** Information shown follows **
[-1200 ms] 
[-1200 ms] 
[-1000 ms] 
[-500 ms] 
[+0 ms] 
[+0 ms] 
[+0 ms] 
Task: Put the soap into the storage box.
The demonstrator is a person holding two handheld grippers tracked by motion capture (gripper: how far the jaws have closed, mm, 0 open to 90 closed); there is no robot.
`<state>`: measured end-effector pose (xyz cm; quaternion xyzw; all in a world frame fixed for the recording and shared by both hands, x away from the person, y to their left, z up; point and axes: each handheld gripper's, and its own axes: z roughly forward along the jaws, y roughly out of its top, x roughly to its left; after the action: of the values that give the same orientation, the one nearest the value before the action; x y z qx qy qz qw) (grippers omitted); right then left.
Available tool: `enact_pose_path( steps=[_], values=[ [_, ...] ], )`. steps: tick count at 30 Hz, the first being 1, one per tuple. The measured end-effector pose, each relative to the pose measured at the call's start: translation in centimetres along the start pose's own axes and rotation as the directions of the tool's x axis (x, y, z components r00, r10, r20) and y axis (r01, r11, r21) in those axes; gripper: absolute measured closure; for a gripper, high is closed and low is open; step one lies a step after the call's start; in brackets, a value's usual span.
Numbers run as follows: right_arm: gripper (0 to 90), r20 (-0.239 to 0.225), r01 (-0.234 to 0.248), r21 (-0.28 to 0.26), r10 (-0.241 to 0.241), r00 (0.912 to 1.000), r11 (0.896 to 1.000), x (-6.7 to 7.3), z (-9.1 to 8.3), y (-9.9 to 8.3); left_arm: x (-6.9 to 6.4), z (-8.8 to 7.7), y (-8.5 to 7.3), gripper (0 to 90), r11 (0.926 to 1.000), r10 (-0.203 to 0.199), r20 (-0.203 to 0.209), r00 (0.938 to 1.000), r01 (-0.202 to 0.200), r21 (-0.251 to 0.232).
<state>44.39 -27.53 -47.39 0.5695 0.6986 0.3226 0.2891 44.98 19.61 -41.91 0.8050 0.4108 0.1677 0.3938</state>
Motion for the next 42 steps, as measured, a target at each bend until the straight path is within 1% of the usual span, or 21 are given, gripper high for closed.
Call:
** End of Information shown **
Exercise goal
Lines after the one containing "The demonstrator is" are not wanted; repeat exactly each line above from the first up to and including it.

Your solution
[-1200 ms] 
[-1200 ms] 
[-1000 ms] 
[-500 ms] 
[+0 ms] 
[+0 ms] 
[+0 ms] 
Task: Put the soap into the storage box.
The demonstrator is a person holding two handheld grippers tracked by motion capture (gripper: how far the jaws have closed, mm, 0 open to 90 closed); there is no robot.

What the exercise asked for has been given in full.